BRIEF |
Tally the lines in the entries where the string "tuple" appears, and write only the total.

[[ AVAILABLE RECORDS open ]]

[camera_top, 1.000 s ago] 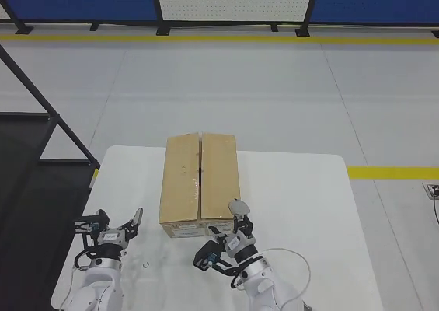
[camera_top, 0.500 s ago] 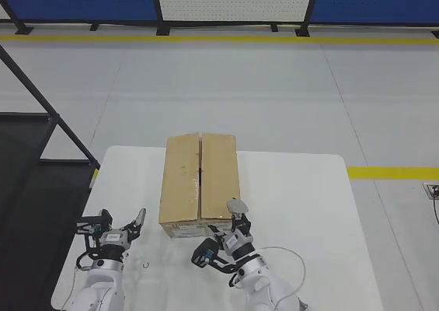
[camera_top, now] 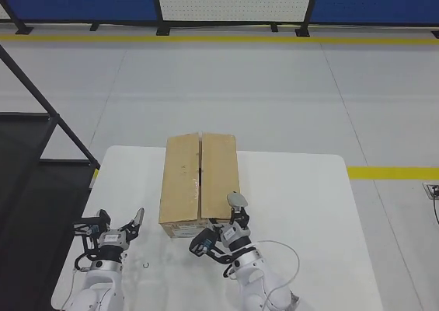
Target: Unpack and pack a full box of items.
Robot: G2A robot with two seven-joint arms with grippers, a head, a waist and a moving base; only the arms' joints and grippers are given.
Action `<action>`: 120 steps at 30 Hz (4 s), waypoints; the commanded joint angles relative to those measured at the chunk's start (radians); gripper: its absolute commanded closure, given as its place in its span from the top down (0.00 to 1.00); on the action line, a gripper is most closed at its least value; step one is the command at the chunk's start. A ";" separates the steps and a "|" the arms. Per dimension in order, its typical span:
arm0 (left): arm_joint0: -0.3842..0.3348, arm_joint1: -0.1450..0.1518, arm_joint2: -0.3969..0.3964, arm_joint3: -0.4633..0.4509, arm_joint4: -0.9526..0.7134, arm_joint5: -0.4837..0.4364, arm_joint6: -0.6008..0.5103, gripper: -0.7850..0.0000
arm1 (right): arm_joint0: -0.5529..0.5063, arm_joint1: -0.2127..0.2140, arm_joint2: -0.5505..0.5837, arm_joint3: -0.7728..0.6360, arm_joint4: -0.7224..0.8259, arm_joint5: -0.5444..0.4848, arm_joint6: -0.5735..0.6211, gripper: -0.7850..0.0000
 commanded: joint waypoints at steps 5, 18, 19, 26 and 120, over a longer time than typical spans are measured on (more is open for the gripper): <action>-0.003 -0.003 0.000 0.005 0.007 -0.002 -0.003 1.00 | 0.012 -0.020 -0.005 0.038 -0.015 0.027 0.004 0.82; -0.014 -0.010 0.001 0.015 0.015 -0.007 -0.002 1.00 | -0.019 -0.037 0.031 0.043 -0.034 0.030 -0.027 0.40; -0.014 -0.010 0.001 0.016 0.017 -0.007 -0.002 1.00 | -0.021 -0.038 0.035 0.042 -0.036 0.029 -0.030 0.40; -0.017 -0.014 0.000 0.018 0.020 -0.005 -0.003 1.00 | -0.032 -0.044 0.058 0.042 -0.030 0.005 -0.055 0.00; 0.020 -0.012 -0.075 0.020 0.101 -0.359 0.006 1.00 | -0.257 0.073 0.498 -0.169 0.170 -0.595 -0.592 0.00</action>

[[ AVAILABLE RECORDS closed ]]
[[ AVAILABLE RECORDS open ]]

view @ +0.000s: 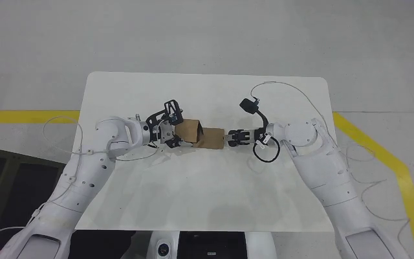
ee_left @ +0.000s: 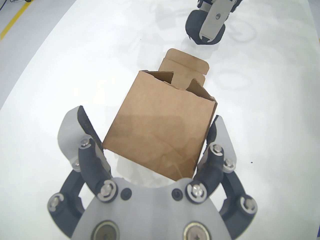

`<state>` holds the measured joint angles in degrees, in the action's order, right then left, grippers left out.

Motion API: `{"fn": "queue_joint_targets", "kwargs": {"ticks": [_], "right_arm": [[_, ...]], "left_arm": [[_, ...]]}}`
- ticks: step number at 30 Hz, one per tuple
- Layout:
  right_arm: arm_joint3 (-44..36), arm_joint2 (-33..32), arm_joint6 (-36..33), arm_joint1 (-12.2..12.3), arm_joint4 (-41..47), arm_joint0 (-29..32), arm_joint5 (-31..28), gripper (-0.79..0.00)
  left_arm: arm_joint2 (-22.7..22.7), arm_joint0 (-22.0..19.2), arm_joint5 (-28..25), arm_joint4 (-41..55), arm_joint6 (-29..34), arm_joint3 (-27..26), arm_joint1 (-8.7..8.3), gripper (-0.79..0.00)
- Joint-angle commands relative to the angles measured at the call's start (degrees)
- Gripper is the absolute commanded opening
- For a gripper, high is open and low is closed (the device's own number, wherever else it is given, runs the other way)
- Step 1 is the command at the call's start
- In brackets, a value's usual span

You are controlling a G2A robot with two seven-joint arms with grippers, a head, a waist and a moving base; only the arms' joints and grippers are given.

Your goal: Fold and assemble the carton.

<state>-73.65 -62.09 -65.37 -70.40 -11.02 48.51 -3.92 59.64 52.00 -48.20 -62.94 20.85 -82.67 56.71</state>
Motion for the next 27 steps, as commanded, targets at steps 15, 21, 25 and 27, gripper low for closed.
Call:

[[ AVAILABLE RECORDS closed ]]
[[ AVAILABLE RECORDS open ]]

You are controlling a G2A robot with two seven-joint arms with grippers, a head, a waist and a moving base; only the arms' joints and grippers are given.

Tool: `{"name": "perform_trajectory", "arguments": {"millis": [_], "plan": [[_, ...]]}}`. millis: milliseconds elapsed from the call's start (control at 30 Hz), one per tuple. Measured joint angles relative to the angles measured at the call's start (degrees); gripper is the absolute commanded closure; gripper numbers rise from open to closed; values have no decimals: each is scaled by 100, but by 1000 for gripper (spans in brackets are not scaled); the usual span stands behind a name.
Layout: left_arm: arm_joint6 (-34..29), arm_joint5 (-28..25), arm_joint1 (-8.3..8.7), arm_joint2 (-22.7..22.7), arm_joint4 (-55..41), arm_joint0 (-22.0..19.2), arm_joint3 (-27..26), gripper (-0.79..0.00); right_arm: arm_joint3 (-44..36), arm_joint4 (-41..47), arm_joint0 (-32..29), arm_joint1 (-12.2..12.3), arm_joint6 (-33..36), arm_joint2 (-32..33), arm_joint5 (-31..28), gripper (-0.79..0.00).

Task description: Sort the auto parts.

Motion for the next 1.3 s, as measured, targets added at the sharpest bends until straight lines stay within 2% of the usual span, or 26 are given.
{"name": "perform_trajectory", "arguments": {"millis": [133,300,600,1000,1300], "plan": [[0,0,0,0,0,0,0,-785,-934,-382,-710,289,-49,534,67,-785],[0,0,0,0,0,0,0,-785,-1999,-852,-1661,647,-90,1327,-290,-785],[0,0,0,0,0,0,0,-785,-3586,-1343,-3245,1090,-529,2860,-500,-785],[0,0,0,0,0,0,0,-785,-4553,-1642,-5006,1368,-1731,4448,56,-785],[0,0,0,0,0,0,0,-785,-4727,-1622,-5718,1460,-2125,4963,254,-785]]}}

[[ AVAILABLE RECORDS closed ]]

PROBLEM SOLUTION |
2